START Source material

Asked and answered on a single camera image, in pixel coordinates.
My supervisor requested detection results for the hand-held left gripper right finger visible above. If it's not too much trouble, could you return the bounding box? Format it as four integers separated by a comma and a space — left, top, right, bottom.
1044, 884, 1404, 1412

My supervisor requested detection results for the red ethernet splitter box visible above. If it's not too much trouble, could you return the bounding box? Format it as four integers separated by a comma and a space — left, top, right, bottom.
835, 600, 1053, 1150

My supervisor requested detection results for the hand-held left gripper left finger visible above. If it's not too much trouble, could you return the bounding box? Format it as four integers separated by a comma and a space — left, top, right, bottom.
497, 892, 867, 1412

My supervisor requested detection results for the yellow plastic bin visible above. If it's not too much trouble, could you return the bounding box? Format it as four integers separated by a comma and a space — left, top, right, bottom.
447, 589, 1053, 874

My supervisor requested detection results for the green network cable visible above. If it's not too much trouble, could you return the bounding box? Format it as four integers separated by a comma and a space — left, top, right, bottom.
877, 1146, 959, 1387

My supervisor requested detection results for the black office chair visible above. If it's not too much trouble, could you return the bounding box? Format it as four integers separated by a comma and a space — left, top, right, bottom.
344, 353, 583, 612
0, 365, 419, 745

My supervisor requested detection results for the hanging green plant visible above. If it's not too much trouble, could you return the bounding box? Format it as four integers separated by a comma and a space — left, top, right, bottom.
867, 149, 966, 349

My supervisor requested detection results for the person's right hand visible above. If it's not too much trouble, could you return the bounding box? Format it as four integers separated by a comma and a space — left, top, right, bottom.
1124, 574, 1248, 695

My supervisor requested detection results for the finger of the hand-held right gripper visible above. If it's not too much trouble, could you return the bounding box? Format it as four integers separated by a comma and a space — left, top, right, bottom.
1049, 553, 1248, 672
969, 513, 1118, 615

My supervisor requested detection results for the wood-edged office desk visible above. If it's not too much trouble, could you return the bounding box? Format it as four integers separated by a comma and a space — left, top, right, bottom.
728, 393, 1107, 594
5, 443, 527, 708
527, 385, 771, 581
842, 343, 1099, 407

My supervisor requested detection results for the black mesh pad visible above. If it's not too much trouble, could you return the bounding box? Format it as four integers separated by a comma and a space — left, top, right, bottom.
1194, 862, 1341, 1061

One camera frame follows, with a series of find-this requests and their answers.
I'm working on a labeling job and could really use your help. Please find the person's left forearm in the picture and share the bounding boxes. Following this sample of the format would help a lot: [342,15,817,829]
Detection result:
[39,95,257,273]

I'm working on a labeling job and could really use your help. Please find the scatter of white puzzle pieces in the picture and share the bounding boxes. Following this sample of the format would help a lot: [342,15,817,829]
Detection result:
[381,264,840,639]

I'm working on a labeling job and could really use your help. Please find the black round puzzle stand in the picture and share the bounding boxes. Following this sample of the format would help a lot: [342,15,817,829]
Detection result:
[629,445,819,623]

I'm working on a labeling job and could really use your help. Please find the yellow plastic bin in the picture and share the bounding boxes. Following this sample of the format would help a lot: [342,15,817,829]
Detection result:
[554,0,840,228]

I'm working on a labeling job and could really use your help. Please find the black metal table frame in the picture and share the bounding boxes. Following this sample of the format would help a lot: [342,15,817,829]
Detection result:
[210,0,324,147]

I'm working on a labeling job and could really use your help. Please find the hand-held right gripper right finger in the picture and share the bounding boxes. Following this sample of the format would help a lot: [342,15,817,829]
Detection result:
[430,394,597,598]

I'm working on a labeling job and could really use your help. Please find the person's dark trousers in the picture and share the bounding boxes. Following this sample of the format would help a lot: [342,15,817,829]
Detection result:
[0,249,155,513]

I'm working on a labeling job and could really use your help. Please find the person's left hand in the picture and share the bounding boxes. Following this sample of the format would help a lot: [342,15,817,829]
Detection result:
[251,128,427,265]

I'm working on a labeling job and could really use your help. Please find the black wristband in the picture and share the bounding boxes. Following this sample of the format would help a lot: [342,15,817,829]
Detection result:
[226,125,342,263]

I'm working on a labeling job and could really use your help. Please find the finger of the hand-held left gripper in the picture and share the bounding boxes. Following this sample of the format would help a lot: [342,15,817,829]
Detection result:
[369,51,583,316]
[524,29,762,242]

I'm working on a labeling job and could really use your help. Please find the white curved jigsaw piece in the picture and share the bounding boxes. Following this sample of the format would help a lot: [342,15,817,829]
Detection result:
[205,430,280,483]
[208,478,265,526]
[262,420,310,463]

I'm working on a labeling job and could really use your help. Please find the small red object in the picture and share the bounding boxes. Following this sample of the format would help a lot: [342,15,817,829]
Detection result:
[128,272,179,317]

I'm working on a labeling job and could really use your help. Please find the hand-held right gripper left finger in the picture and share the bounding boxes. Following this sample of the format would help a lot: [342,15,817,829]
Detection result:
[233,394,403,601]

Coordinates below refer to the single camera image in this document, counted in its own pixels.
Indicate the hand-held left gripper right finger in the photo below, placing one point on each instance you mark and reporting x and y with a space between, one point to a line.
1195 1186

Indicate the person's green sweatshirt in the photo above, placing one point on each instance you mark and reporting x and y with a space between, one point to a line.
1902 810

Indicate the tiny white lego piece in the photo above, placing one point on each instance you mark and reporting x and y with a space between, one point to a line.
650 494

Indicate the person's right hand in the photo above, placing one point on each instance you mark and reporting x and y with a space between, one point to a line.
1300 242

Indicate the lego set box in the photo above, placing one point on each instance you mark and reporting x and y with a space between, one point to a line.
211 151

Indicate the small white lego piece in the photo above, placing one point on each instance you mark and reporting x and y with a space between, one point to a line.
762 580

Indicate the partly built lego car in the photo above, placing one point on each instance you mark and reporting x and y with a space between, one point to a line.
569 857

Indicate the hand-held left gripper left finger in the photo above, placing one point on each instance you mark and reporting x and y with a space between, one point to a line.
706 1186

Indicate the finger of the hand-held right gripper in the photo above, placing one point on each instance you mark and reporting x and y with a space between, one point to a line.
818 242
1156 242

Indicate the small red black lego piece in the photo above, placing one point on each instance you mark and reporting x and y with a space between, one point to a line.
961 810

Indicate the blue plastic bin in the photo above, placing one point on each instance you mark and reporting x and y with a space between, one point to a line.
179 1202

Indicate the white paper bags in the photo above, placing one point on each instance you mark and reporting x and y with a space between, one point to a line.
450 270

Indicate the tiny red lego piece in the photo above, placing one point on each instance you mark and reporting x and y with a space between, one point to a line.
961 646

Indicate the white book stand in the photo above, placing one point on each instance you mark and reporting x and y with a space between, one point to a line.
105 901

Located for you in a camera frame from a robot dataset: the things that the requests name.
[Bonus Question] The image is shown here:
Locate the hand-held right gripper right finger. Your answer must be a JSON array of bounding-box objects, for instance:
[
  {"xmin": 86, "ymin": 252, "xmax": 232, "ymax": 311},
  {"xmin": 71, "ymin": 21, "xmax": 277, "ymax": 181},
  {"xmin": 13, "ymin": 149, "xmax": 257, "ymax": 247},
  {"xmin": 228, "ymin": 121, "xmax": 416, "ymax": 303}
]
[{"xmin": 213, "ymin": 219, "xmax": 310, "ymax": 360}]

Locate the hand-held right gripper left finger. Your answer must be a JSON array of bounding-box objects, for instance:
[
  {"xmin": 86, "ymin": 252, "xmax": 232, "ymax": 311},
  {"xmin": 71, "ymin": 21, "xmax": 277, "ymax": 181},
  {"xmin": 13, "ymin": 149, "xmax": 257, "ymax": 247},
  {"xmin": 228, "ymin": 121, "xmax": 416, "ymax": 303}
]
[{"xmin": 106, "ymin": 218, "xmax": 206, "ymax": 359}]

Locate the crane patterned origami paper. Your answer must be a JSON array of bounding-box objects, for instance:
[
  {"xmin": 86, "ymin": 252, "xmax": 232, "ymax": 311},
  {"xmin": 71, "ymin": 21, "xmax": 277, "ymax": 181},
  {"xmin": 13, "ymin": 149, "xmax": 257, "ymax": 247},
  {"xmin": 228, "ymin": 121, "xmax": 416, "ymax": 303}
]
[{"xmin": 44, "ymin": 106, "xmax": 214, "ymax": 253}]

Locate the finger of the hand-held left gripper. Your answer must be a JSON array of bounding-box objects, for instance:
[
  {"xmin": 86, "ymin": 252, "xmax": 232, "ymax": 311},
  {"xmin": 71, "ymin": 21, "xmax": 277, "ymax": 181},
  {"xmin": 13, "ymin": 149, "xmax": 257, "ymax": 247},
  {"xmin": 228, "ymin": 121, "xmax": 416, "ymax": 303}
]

END Source material

▶ **Task**
Could you return all lines from the data above that contain the string "puzzle"?

▶ **Response to the task**
I'm working on a labeling job and could really use your help. Please find the scatter of white puzzle pieces in the picture and share the bounding boxes. Following this sample of the format would help a lot: [342,15,817,829]
I'm working on a labeling job and could really use your help. Please find the black round puzzle stand in the picture and share the bounding boxes. Following this sample of the format would help a lot: [342,15,817,829]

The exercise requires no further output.